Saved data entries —
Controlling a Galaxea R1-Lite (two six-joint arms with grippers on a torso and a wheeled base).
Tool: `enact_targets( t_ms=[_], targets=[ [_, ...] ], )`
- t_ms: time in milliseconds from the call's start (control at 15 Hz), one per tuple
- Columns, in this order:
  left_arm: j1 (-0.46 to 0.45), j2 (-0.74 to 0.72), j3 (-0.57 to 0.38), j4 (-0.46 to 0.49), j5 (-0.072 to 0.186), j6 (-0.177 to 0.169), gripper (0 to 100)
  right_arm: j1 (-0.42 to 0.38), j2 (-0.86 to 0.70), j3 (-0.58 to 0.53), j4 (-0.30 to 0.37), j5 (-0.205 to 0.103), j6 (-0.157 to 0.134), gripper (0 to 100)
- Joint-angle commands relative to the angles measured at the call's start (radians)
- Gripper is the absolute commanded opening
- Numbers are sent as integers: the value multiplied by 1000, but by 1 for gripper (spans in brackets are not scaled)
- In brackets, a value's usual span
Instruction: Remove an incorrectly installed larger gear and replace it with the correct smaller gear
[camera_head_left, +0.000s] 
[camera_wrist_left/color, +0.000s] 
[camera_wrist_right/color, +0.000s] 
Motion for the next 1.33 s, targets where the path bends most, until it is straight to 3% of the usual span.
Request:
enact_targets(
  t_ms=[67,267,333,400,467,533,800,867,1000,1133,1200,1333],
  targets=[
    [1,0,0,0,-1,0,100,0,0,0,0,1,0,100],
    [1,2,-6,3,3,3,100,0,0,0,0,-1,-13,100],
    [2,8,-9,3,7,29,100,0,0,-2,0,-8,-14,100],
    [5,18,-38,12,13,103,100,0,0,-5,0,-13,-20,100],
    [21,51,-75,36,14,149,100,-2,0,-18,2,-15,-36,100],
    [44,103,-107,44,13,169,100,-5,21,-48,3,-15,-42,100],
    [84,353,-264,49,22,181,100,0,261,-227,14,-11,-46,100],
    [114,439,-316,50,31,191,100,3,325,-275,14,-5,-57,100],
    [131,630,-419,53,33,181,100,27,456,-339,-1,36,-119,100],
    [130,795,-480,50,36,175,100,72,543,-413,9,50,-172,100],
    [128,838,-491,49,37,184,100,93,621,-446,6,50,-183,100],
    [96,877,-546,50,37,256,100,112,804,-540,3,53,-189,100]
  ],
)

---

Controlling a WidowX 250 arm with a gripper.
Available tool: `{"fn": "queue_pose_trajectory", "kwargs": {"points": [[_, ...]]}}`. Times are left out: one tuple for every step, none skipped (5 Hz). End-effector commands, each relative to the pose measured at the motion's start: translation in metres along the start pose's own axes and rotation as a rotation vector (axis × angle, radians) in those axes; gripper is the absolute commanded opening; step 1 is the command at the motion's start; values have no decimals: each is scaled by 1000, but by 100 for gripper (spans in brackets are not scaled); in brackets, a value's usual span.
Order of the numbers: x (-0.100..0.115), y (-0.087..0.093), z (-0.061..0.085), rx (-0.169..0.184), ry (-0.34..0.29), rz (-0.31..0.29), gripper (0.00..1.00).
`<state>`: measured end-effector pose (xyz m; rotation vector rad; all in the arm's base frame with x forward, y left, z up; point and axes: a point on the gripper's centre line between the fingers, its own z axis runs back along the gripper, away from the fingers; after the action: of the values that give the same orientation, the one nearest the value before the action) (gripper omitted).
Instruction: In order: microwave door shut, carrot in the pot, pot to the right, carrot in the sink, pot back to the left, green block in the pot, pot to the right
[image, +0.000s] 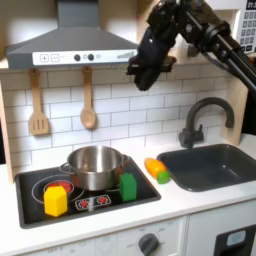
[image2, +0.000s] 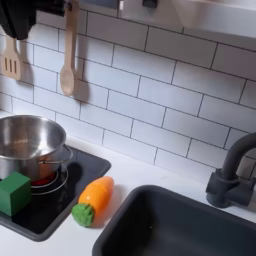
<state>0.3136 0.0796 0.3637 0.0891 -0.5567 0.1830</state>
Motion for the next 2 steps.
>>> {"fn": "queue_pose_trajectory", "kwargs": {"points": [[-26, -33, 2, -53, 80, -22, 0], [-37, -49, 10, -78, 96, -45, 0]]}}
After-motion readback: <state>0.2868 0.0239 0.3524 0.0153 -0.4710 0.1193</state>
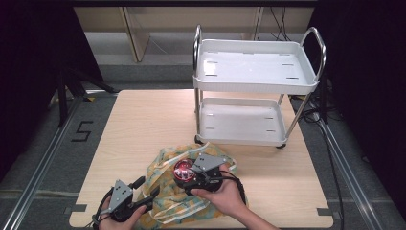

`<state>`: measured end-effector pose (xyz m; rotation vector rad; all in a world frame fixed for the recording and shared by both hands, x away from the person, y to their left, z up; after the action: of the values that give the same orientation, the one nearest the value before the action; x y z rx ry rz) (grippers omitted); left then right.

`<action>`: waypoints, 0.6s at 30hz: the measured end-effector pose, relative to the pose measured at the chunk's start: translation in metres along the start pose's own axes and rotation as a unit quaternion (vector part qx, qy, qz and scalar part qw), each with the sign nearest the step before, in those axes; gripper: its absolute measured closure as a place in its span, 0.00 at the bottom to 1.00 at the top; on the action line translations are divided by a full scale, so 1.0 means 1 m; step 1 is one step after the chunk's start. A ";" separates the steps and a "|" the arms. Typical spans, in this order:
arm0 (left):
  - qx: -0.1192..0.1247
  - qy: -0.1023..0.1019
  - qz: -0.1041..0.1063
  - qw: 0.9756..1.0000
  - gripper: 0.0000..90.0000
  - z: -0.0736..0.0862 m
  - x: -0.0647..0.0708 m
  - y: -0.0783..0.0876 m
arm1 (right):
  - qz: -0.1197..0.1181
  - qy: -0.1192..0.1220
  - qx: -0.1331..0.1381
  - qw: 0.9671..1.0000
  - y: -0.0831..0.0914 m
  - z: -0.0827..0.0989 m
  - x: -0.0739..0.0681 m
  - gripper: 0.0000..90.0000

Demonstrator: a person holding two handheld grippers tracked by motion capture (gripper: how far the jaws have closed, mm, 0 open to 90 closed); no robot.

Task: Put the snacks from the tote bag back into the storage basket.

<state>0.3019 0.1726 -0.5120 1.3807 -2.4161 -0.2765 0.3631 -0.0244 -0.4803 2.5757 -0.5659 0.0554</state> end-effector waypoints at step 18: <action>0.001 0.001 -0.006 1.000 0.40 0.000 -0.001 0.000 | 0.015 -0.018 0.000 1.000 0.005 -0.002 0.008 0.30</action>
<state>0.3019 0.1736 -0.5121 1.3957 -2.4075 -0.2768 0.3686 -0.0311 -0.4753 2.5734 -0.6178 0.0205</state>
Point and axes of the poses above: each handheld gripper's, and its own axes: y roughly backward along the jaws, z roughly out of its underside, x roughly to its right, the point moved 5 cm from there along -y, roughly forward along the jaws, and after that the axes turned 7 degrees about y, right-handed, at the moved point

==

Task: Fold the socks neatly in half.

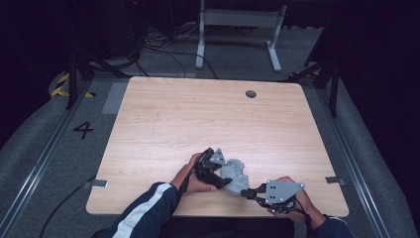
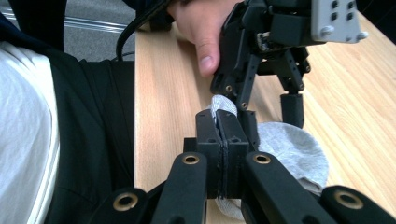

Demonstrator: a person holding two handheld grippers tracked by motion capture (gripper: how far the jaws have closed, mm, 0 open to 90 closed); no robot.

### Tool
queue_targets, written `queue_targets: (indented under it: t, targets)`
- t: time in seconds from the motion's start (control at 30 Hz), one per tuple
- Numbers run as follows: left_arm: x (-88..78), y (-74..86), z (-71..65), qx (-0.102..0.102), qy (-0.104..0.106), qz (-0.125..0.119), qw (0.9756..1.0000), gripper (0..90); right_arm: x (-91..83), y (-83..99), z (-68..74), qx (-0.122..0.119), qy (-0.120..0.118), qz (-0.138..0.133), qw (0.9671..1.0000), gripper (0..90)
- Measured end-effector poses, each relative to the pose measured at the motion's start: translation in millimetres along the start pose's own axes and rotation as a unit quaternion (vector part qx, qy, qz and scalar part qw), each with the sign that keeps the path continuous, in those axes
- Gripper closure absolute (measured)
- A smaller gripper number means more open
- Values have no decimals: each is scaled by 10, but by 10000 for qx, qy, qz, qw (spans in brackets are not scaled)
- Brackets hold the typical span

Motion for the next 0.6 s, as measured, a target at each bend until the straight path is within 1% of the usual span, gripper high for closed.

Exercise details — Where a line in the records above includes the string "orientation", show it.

Written response —
`<state>`: measured end-effector pose (xyz m; rotation vector rad; all in the arm's base frame with x forward, y left, z up; point and axes: a point on the gripper's centre line between the fingers, its own z axis runs back along the gripper, away from the fingers; after the action: of the values that give the same orientation, the one nearest the value before the action) (gripper omitted).
`<state>`: measured end-effector pose (xyz m; rotation vector rad; all in a world frame fixed for the recording and shared by both hands, x away from the person, y to their left, z up; after the action: of the values that give the same orientation, the one nearest the value before the action; x y z rx ry rz) (grippers omitted); left then right.

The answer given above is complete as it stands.